Should the word "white" occur in a line of the records, copy that line.
[[ Listed records open ]]
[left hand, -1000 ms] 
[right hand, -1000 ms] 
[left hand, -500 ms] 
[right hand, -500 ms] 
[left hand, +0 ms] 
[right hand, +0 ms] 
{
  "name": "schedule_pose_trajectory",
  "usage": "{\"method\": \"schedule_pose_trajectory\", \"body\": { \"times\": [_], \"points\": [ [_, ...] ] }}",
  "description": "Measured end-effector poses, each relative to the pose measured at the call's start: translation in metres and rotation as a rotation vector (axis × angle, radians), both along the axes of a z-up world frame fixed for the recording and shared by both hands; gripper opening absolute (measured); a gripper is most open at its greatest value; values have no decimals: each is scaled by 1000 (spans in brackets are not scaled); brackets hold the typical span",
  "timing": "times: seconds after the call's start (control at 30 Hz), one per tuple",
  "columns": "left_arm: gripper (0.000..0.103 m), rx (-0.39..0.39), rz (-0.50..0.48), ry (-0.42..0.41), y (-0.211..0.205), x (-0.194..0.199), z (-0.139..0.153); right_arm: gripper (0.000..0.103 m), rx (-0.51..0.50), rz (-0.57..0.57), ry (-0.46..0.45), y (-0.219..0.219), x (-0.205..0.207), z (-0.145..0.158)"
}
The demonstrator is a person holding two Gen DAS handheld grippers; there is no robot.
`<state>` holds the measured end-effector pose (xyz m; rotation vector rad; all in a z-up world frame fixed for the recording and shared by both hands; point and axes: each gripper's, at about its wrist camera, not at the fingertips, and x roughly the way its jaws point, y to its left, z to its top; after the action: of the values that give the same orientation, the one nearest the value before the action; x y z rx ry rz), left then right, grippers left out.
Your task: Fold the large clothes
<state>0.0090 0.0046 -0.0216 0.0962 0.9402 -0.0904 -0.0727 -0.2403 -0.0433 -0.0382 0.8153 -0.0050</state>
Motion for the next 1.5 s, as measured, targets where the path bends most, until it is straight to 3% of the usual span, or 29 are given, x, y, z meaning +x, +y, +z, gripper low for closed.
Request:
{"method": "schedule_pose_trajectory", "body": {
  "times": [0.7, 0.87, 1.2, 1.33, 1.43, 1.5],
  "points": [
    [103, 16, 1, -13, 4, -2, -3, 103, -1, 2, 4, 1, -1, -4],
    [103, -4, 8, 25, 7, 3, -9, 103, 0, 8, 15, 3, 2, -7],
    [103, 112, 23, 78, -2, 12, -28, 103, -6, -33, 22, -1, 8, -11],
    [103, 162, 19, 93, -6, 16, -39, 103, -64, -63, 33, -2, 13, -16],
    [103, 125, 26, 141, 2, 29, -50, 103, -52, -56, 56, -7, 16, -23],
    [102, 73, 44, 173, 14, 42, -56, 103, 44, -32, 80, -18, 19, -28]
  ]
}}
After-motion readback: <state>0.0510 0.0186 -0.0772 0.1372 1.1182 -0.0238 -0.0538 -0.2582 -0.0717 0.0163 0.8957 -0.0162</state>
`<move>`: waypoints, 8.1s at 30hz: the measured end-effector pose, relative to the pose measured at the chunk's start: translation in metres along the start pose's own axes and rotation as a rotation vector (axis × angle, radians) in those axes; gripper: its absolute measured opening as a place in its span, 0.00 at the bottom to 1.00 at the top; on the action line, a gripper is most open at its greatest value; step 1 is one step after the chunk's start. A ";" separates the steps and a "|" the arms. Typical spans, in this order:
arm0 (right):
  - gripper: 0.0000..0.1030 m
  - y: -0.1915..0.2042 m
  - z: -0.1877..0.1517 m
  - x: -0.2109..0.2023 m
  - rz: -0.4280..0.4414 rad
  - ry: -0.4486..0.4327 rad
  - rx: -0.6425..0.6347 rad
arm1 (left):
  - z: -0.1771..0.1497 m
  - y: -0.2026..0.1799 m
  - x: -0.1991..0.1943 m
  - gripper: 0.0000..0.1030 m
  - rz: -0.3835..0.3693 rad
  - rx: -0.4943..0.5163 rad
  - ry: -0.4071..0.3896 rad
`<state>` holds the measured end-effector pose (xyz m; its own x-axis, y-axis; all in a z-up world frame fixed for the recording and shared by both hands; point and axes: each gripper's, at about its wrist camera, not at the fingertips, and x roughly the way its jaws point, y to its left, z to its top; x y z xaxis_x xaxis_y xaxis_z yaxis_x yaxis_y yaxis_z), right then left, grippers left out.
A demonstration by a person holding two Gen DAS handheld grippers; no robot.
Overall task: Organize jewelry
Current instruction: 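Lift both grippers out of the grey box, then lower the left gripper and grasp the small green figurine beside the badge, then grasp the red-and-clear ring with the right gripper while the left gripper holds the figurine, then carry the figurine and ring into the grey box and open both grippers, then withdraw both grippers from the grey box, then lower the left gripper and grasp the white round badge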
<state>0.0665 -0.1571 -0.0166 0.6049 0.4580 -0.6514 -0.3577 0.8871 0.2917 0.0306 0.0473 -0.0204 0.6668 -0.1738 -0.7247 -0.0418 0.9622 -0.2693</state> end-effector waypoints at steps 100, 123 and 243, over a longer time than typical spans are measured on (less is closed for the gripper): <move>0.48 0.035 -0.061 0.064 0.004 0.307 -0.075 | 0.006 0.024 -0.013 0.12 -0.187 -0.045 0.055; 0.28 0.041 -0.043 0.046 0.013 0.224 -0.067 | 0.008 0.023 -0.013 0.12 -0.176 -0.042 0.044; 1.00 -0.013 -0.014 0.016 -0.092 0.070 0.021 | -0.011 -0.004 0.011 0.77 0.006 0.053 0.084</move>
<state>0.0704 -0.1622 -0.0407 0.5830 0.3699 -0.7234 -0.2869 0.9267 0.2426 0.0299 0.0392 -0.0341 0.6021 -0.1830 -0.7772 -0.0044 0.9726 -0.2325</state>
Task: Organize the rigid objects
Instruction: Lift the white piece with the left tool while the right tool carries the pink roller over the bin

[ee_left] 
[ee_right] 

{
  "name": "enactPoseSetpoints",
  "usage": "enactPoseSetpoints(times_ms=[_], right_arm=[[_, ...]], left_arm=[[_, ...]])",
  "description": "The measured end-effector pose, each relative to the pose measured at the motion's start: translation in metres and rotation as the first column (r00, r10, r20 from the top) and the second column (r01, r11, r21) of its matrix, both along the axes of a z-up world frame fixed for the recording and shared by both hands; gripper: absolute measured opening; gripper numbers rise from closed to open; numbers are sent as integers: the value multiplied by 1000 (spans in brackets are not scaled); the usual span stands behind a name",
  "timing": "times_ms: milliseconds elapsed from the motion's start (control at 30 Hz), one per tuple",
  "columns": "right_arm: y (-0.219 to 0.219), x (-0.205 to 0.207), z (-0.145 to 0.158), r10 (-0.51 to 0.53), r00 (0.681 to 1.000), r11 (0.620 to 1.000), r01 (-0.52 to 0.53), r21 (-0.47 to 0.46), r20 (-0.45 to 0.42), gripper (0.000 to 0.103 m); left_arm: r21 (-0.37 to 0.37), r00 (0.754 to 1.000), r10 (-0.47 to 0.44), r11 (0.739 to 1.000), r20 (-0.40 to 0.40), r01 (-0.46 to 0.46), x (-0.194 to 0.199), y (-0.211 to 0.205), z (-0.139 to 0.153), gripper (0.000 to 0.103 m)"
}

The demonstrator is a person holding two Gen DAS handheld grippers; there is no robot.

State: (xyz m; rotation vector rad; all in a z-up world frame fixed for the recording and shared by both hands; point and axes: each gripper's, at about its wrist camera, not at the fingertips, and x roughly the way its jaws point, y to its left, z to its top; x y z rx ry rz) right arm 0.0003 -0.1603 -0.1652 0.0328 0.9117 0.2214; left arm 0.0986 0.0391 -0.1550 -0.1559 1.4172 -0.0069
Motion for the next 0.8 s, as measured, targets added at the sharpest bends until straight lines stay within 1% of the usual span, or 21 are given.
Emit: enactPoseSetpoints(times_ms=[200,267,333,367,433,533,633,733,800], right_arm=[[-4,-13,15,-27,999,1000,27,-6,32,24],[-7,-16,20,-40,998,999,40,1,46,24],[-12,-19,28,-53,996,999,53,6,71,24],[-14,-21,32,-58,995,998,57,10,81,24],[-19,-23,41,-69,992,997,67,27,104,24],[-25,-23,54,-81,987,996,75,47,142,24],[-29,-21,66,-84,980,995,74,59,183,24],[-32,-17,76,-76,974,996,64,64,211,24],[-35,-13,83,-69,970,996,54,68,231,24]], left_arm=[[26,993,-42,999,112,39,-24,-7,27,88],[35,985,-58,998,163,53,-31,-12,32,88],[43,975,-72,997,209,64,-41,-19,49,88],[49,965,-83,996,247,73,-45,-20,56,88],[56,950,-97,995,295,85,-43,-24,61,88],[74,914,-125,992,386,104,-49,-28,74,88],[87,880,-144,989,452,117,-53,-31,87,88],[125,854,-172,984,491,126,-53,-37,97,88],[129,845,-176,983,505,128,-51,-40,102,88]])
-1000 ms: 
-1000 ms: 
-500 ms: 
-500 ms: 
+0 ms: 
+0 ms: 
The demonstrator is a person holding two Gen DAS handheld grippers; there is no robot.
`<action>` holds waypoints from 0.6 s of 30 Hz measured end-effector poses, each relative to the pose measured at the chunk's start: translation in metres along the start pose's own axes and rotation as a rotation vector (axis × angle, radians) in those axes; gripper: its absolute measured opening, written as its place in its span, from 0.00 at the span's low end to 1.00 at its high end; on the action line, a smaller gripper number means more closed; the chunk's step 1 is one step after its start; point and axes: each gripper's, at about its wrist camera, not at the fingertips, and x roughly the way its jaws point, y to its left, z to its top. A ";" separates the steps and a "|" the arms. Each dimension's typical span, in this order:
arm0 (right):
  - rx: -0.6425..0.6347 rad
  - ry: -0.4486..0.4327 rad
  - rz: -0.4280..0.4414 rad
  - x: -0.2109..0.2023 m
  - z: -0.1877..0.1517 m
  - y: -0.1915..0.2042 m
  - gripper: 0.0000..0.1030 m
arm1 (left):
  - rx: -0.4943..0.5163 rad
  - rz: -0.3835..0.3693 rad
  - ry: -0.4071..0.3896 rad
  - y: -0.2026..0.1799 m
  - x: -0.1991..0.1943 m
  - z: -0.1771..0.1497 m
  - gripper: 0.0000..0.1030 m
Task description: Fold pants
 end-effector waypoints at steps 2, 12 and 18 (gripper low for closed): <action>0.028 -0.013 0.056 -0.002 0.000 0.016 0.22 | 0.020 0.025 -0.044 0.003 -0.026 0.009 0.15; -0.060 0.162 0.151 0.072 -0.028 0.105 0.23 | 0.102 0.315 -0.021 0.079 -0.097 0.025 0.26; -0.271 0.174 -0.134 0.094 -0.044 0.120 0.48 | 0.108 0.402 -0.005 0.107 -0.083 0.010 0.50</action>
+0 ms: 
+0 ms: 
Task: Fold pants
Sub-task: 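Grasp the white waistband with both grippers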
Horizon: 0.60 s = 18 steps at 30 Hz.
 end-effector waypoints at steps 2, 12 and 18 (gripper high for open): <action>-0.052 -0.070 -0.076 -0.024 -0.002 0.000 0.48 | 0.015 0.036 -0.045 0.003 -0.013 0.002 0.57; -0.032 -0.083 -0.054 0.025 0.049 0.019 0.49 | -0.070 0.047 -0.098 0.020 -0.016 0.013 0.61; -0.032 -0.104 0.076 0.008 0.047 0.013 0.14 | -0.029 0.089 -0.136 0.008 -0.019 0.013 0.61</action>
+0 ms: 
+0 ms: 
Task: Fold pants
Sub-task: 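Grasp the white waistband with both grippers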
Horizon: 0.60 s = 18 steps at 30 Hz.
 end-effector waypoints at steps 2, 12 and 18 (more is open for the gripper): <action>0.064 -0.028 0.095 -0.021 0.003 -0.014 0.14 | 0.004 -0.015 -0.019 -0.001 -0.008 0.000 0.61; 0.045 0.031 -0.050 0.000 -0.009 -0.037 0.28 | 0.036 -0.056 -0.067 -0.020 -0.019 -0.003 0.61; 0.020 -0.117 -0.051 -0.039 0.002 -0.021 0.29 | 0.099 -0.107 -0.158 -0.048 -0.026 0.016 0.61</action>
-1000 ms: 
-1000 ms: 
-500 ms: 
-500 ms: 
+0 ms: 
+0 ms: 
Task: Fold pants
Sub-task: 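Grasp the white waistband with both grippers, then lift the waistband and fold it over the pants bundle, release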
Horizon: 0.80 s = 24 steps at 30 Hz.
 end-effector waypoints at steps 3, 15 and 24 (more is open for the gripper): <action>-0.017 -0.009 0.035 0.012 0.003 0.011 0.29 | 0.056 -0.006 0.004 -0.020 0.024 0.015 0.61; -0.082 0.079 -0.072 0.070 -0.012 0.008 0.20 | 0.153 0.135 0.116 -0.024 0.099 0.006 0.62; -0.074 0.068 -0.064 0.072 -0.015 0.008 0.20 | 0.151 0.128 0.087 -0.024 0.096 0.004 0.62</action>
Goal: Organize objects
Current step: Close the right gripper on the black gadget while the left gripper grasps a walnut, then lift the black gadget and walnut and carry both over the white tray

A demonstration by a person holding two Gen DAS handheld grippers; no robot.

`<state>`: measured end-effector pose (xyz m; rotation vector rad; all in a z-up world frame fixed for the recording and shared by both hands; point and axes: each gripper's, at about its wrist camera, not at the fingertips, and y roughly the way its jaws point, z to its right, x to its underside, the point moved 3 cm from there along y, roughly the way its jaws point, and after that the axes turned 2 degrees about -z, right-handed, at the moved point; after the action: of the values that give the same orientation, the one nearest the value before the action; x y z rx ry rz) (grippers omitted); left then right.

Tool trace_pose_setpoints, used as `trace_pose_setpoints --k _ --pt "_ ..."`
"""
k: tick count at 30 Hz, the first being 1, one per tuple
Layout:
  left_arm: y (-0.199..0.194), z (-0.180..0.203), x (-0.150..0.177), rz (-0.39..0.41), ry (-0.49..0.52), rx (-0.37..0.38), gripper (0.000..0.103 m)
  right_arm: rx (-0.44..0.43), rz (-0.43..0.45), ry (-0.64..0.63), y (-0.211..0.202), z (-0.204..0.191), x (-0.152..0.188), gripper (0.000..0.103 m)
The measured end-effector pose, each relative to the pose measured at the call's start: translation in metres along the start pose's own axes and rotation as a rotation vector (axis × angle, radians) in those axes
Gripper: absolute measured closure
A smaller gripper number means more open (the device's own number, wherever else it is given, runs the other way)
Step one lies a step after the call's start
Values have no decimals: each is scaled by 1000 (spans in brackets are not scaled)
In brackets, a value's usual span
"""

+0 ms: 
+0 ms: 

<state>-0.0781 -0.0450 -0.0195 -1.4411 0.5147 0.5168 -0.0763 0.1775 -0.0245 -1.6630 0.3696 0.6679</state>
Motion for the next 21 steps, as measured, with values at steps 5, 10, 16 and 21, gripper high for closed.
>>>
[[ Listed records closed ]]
* [Response to the task]:
Current instruction: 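Lift both grippers out of the grey box, then lower the left gripper and grasp the small green figurine beside the badge, then grasp the red-and-clear ring with the right gripper while the left gripper holds the figurine, then carry the figurine and ring into the grey box and open both grippers, then withdraw both grippers from the grey box, then lower the left gripper and grasp the white round badge
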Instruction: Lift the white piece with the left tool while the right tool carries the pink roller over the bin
Sub-task: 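Grasp the white waistband with both grippers
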Sub-task: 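Grasp the white waistband with both grippers
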Sub-task: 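Grasp the white waistband with both grippers, then lift the waistband and fold it over the pants bundle, release
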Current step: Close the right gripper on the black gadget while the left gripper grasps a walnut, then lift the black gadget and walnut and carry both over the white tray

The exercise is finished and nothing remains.